随着腺相关病毒(Adeno-associated virus,AAV)在基因治疗领域的广泛应用,AAV滴度的准确测定变得极其重要。AAV滴度测定是指测量AAV病毒粒子的数量,通常根据病毒粒子中载体基因的拷贝数或是病毒颗粒的物理数量来进行。本文将对现行主流的AAV滴度检测方法进行概述。
实时定量PCR(qPCR)检测法
实时定量PCR是目前检测AAV滴度最常用的方法之一。它通过特异性扩增AAV载体中的序列,并实时监测扩增过程中产生的荧光信号,从而定量分析基因组拷贝数。该方法具有高灵敏度、准确性强、操作快速等特点,尤其适合于大批量样品检测。然而,该技术也存在一些局限性,比如需要制备高质量的标准品,并会受到样本纯度和PCR抑制物的影响。
数码滴定PCR(ddPCR)方法
ddPCR是一种新兴的绝对量化技术,通过将DNA样本分隔成上万个微小油滴,每个油滴内可能含有或不含有目标DNA模板,然后在每个油滴中进行PCR反应,通过计算包含目标序列油滴的数量,来精确估算出样品中的DNA拷贝数。ddPCR比qPCR拥有更高的精确度,且对于操作过程中的变异和样品杂质有更强的鲁棒性。对于需要高精确度AAV滴度测定的研究而言,ddPCR非常适用。
酶联免疫吸附测定(ELISA)
通过ELISA检测AAV的滴度涉及到使用抗AAV衣壳蛋白的抗体,来定量病毒颗粒。这种技术可以检测到包括空壳和含有基因组的完整病毒颗粒。ELISA法简单快速,而且成本较低,非常适合于有大量样本需要筛选的场合。但由于它无法区分空壳和完整病毒颗粒,因此有时需要与其他方法联合使用。
条件致病单倍体腺病毒辅助法(CAdVaH)
这种方法是基于一个事实,即AAV重组病毒在单倍体腺病毒的辅助下可以获得条件性的复制能力。在此基础上,通过计算感染的细胞数可以间接测得AAV的滴度。虽然该方法比较繁琐,但可以获得病毒感染性滴度的信息,对某些研究尤为重要。
基于方向性基因组捕获的测序(CATCH-Seq)
这是一项新技术,CATCH-Seq结合了基因组捕获和高通量测序来量化病毒基因组的拷贝数。这种方法可以提供滴度信息,并且能够检测到病毒基因组的结构变异和重排情况,赋予了研究者对AAV制备的深入了解。
病毒颗粒计数法
包括透射电镜和纳米粒子跟踪分析(NTA)两种方式。透射电镜可以直接观察病毒颗粒,但操作专业性强,成本高。NTA则通过测量溶液中病毒粒子的散射光或荧光来计数病毒,操作方便,重复性强,但需要专门的仪器设备。

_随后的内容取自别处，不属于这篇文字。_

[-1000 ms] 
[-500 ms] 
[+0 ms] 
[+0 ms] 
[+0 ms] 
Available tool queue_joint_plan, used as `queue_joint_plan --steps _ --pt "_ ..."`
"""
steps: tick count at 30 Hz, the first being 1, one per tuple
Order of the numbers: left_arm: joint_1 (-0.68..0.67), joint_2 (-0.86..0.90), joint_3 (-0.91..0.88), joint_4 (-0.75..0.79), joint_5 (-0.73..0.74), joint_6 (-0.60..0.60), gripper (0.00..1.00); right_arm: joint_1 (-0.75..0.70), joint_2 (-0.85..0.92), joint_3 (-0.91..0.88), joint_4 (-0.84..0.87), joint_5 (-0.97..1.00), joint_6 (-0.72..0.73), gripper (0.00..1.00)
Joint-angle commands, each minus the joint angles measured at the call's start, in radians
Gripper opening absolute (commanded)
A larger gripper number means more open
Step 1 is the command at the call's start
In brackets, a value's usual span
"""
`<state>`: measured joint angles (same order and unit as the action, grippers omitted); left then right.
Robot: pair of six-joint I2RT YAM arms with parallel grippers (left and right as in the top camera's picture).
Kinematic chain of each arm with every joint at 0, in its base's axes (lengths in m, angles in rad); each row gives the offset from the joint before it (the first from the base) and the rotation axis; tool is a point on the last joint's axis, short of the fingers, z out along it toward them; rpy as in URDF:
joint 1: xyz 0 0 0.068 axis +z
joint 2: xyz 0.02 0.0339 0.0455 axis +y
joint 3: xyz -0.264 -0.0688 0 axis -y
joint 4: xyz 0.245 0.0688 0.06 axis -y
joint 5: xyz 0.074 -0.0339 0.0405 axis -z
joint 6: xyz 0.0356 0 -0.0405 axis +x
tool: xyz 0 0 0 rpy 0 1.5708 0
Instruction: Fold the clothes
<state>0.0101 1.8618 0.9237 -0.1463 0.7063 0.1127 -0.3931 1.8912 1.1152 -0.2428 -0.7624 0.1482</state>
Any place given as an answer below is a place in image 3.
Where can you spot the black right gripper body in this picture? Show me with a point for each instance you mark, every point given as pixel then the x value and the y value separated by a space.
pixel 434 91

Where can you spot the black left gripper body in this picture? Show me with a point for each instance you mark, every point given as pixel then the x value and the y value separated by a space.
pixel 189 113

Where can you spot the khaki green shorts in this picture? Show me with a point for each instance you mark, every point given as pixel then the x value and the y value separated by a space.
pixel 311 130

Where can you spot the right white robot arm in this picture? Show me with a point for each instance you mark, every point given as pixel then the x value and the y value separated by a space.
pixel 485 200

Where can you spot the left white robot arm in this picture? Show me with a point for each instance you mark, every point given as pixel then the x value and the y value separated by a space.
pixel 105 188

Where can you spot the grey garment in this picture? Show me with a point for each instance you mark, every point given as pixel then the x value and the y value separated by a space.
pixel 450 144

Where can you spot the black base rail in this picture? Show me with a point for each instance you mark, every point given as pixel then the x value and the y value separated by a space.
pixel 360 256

AAV滴度的准确测量在基因疗法的研究和临床应用中起到了关键作用,而选择合适的检测方法则依据具体实验的需求及资源来定。实时定量PCR和数码滴定P CR因其高精度和快速性被广泛使用,而ELISA因成本低和操作简便而常用于高通量筛选。电镜和NTA等物理方法能够提供直接的病毒颗粒图像和数量,对滴度的直观理解尤为重要。随着技术的发展,结合多种方法来检测AAV滴度,以得到更全面、准确的病毒制备情况将成为未来的趋势。